Execute show_all_values.php to display all values of all tables in tabular format

extend_table.php

Get data from a tabular file and import them into a table. Running this in command line will ask for 2 arguments: table to extend where you should type a valid table name and file to get rows from where you should type a relative or absolute path pointing to the tabular file to get rows from

execute_query.php

Simply type an SQL query and execute it - have in mind that execute_query.php does not return data from select queries so use it only to insert or delete data from the db

import_dataset.php

Maybe the most useful db editing tool, import_dataset allows you to add a test dataset automatically to the database given a description, the associated file names and a parameters file from a relative PS run. To setup the tool, first run a normal PS session with your dataset and download the results zipped folder. Inside it you will find the parameters file, copy it to the edit_testdatadb folder. Then copy the dataset files (the PSM file for PD datasets and the evidence and proteingroups for MQ datasets) inside the “test data” folder and run import_dataset.php under command line.

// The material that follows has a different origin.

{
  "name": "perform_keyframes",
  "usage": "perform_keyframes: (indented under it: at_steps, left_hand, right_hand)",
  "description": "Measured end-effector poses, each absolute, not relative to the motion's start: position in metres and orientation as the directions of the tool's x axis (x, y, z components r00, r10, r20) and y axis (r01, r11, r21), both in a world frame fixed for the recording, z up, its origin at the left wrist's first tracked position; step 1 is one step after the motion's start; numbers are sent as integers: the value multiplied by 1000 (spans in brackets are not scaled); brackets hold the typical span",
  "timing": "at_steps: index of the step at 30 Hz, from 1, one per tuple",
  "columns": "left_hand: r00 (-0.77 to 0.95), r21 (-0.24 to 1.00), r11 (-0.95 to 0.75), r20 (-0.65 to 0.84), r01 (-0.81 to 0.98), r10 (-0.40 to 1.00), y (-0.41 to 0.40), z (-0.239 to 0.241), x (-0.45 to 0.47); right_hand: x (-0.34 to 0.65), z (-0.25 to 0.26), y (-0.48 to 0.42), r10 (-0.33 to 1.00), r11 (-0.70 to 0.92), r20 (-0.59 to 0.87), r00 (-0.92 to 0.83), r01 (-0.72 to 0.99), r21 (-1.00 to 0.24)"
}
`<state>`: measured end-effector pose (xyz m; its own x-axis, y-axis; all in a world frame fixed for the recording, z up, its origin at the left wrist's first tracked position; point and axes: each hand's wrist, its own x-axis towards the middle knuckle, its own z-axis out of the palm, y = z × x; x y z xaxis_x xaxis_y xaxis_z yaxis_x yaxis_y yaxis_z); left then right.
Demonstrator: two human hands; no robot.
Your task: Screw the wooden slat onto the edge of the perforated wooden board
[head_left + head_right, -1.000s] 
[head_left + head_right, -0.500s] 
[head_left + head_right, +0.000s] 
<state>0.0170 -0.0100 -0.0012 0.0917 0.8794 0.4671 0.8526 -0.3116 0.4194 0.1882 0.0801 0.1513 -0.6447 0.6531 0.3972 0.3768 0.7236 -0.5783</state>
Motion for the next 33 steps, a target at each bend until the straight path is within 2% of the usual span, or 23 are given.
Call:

You will be asked to give a name for the dataset - this will be the name displayed in the test dataset list in Step 1. After that, you should type the name of the parameters file you just copied. Finally type the name of the dataset files one by one. When you are finished simply hit the enter button and the dataset will be imported automatically. Next time you launch PS you should see the dataset in the test dataset list in Step 1 and it should be loaded automaticallly with the options you chose in the PS run above.

discard_dataset.php

In case you want to discard a test dataset from the list, execute discard_dataset.php. This script will show you all datasets currently in the list and ask you to choose the index of the one you want to erase. It will discard the dataset and prepare the db environment for a future test database import.